The particle collisions are characterized by the particle normal stress. This stress is derived from the particle volume fraction, which, in turn, is calculated based on the particle volume mapped onto the grid. The model for particle normal stress is expressed as [26]:
σ p = p s α p χ max α cp α p , ε 1 α p
In the particle acceleration equation (Eq. (12)), except for gravity, all force-related terms need to be obtained from the grid through interpolation, which is achieved by the following equation:
$Q_{\mathrm{p} k}=\sum_{l=1}^{N_{\mathrm{p} k}} O_{k}\left(x_{\mathrm{p}}\right) Q_{k l}$
Essentially in the MP-PIC method, a fully implicit coupling is achieved. This approach links the discretized particle motion equations with the discretized fluid momentum equations through interpolation operators, constructing a unified linear system of equations.

2. Model verification

Based on the proppant transport and sedimentation experiments conducted by Zhang et al. [27], a proppant transport model for branch fractures of identical dimensions was established. The specific parameters are as follows: the main fracture measures 400 cm in length, 30 cm in height, and 1 cm in width; the branch fracture measures 100 cm in length, 30 cm in height, and 1 cm in width; the angle between the main fracture and the branch fracture is 30°. In the model, three circular injection inlets with a diameter of 10 mm are uniformly distributed at the entrance of the main fracture. The fracturing fluid, carrying proppant, is pumped through the circular injection inlets into a vertical slot to complete the transport and placement of the proppant. The model input parameters remain consistent with those in Reference [27] (Table 1), and the physical model is illustrated in Fig. 1.
Table 1. Main input parameters for physical experiments and simulations
Parameter Value Parameter Value
Fracture width 1.0 cm Proppant density 2 650 kg/m3
Fracture height 30 cm Fluid density 997 kg/m3
Main fracture length 400 cm Fluid viscosity 2.3 mPa·s
Branch fracture length 100 cm Injection rate 1.67 m/s
Proppant particle size 0.3 mm
Fig. 1. Vertical fracture proppant transport numerical model.
Comparing the experimental and numerical simulation results of the sand dike height inside the fracture (Fig. 2), it can be observed that with the continuous injection of proppants, the sand dike height inside both the main and branch fractures continuously increases. At 140 s, the sand dike height in the main fracture increases with distance from the injection inlet, reaching a maximum near the entrance of the branch fracture, approximately 0.28 m. Conversely, in the branch fracture, the sand dike height decreases with distance from the entrance, dropping rapidly near the outlet. The comparison shows a good consistency between simulation and experimental results.

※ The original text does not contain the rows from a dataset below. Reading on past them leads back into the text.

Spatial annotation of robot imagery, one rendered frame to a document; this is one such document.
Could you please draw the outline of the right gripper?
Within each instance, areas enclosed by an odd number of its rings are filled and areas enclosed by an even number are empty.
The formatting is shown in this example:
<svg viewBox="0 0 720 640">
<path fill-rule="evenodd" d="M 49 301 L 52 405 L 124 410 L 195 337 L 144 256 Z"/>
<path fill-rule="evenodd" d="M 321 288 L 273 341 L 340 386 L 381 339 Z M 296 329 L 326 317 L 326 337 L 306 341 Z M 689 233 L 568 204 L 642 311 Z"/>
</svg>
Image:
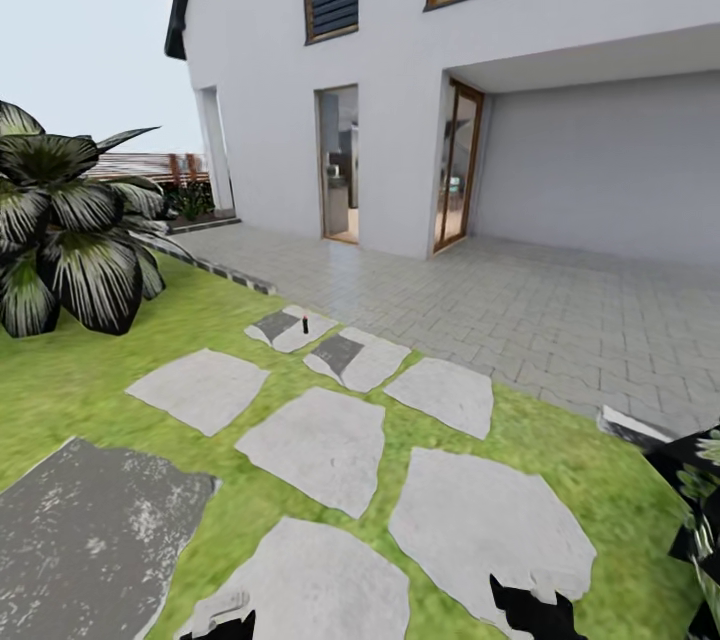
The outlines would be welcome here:
<svg viewBox="0 0 720 640">
<path fill-rule="evenodd" d="M 490 582 L 497 613 L 508 618 L 514 635 L 543 640 L 543 633 L 551 623 L 566 623 L 574 628 L 573 607 L 563 592 L 558 592 L 557 605 L 541 603 L 529 590 L 504 590 L 498 580 Z"/>
</svg>

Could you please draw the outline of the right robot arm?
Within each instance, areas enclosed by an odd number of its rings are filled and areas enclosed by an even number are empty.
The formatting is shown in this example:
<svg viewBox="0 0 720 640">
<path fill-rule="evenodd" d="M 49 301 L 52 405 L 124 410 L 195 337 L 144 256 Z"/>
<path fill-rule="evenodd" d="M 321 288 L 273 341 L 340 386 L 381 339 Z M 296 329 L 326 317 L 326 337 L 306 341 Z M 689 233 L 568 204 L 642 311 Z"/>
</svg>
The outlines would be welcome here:
<svg viewBox="0 0 720 640">
<path fill-rule="evenodd" d="M 531 591 L 506 591 L 498 580 L 490 582 L 496 611 L 508 618 L 514 635 L 528 637 L 530 633 L 535 640 L 588 640 L 575 633 L 572 604 L 561 592 L 584 592 L 584 579 L 577 573 L 547 567 L 532 568 L 530 577 L 535 582 Z"/>
</svg>

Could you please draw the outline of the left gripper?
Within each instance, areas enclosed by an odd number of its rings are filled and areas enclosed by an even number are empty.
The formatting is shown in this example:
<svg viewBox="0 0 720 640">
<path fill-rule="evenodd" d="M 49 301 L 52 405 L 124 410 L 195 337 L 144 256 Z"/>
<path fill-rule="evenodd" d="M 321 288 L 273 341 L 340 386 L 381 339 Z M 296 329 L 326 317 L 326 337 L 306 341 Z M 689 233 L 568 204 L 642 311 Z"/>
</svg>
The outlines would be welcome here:
<svg viewBox="0 0 720 640">
<path fill-rule="evenodd" d="M 253 640 L 255 619 L 256 612 L 253 610 L 244 621 L 240 617 L 225 621 L 217 625 L 217 629 L 195 640 Z"/>
</svg>

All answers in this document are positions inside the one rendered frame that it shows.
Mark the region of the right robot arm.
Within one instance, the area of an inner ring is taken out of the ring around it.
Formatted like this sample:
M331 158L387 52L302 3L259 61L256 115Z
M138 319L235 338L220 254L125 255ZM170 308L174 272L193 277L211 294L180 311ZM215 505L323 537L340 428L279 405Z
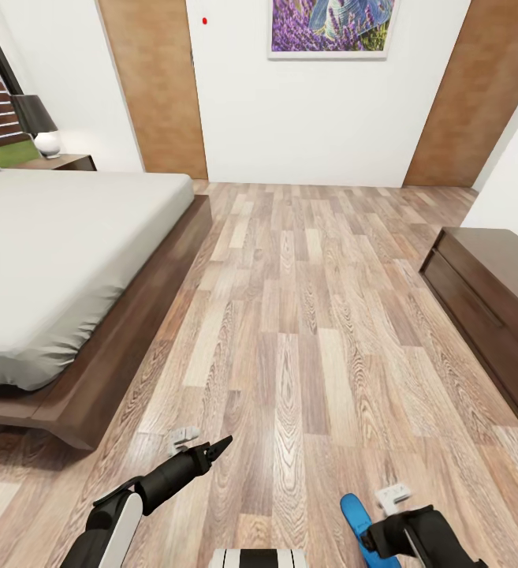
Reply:
M418 558L422 568L489 568L479 559L473 562L461 547L456 533L433 505L423 504L398 513L397 504L412 495L404 484L375 492L383 520L367 527L360 542L381 560L406 555Z

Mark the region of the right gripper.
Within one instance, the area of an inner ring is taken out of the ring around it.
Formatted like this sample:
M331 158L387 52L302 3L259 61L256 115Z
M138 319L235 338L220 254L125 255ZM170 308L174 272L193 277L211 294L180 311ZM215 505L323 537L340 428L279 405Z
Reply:
M360 542L369 553L376 551L381 560L398 554L417 558L416 555L409 554L397 538L396 525L399 516L401 517L401 513L389 516L385 520L367 527L367 534L360 536Z

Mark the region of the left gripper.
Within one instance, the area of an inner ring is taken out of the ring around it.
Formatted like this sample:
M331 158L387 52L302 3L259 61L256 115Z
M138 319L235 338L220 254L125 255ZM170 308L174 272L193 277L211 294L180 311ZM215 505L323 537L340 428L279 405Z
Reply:
M158 469L166 479L168 499L171 499L196 476L208 473L212 462L219 458L232 441L231 435L213 445L206 442L202 446L189 447L186 452L179 452L161 464Z

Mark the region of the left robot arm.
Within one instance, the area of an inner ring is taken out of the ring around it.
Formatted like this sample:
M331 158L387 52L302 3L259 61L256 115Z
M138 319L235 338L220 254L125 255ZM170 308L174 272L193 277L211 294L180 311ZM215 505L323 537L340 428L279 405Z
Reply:
M143 515L148 517L196 476L209 472L233 441L232 435L210 445L180 446L199 437L188 426L169 434L170 458L146 476L135 476L93 503L83 532L59 568L121 568Z

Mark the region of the sandal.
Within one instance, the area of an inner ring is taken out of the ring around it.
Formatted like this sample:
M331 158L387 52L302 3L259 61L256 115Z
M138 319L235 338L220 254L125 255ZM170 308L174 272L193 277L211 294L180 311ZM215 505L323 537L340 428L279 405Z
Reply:
M342 513L360 543L367 568L401 568L401 564L395 556L381 560L376 551L369 553L360 542L360 536L367 534L367 527L373 524L361 501L353 493L349 493L342 497L340 504Z

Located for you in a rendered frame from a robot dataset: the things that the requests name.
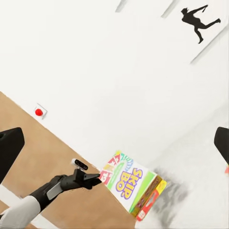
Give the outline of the board game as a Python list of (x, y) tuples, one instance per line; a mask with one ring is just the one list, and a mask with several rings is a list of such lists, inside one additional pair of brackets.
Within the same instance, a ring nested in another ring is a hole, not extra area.
[[(167, 185), (154, 171), (120, 150), (102, 169), (99, 179), (138, 221), (143, 221)], [(154, 200), (147, 206), (154, 193)]]

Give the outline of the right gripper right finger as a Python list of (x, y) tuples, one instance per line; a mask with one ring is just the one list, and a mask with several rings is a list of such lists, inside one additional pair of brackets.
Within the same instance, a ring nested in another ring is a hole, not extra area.
[(218, 127), (215, 138), (214, 145), (218, 151), (222, 154), (227, 164), (229, 165), (229, 129), (225, 127)]

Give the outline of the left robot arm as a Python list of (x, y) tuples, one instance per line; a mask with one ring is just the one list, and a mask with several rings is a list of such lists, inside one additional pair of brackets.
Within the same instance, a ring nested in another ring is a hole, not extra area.
[(77, 158), (73, 158), (72, 163), (78, 167), (73, 175), (56, 175), (50, 182), (2, 212), (0, 229), (24, 229), (63, 191), (83, 187), (91, 190), (103, 182), (99, 179), (100, 174), (85, 173), (87, 164)]

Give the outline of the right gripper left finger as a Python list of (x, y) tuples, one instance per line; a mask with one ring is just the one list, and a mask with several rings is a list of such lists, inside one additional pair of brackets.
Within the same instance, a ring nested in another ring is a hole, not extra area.
[(25, 145), (20, 127), (0, 132), (0, 184)]

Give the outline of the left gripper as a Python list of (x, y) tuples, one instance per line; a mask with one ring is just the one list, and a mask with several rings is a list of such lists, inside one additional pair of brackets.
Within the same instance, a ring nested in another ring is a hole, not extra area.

At 70 s, the errors of numerical simulation results relative to experimental results in sand dike height for the main and branch fractures are 7.7% and 8.4%, respectively. At 140 s, the errors of numerical simulation results relative to experimental results are 8.9% and 7.8%, respectively. Further comparison of the relationship curves between proppant transport distance and sand dike height under different injection times (Fig. 3) shows that the overall trends of experimental and simulation data are very similar, with average simulation errors of 7.8% for the main fracture and 7.0% for the branch fracture. These results indicate that the model established in this paper is reliable, and the simulation accuracy generally meets the engineering design requirements.
Fig. 2. Comparison of sand dike height between indoor experiments and numerical simulations.
Fig. 3. Relationship between proppant transport distance and sand dike height under varying injection times.

3. Results and discussion

The sand dike equilibrium height is a conventional metric for evaluating the vertical placement efficiency of proppants; however, it falls short in assessing the planar distribution of proppants. Consequently, this study introduces the proppant planar placement coefficient, which is defined as the ratio of the area affected by the proppant to the controlled area of the fracture network physical model.

3.1. Model construction

Fig. 4 depicts the constructed fracture network model. The main fracture extends along the x‑axis, featuring a height of 5 m, a length of 60 m, and an aperture of 8 mm. The branch fractures extend along the y‑axis, each with a length of 40 m and an aperture of 2 mm. Balancing computational efficiency with simulation accuracy, the model is discretized using hexahedral elements, resulting in a total of 2 338 256 cells. A constant pressure boundary condition is applied at the right end of the main fracture and at the outlets of each branch fracture. The parameters for the proppant and fracturing fluid are listed in Table 2.
Fig. 4. Schematic diagram of the fracture network model.
Table 2. Simulation parameters
Parameter Value Parameter Value
Proppant
density
1 200-2 400 kg/m3 Inlet flow rate 0.5-2.0 m3/min
Proppant
particle size
0.2-0.8 mm Boundary
pressure
37 MPa
Fracturing
fluid density
1 000 kg/m3 Proppant
volume ratio
8%
Fracturing
fluid viscosity
1-15 mPa·s Fracture
included angle
90°

3.2. Proppant transport in complex fracture networks

Based on the parameters in Table 2 and a fixed injection rate of 0.4 m3/min, the evolution of proppant transport within the complex fracture network was simulated (Fig. 5). The transport process can be delineated into three distinct stages:
Fig. 5. Variation in planar placement efficiency of proppants (top view).
(1) Initial filling stage (0-15 s): Proppants rapidly deposit near the wellbore within the main fracture, forming a high-concentration accumulation zone. The effective propping region appear a droplet-like morphology, with a planar placement coefficient of 4.08%.
(2) Dominant channel formation stage (15-45 s): Proppants migrate further downstream within the main fracture, with a portion entering branch fractures to form localized sand dike. Along the main fracture, the effective propping length continuously increases, and the planar placement coefficient rises to 4.94%.
(3) Fracture network extension stage (45-180 s): The sand dike within the main fracture reaches an equilibrium height near the wellbore, leading to increased flow resistance. Under the combined influence of fracturing fluid drag and sand dike resistance, proppants flow into branch fractures. Both the main and branch fractures exhibit continued growth in effective propping length, with the planar placement coefficient reaching 14.12%. It is noteworthy that the growth rate of effective propping length along the main fracture significantly exceeds that of the branch fractures. This discrepancy is attributed to the differential flow resistance gradients between main and branch fractures, where inertial effects preferentially drive particle migration along the main fracture, thereby establishing a dominant channel effect that constrains proppant transport within the branch fractures.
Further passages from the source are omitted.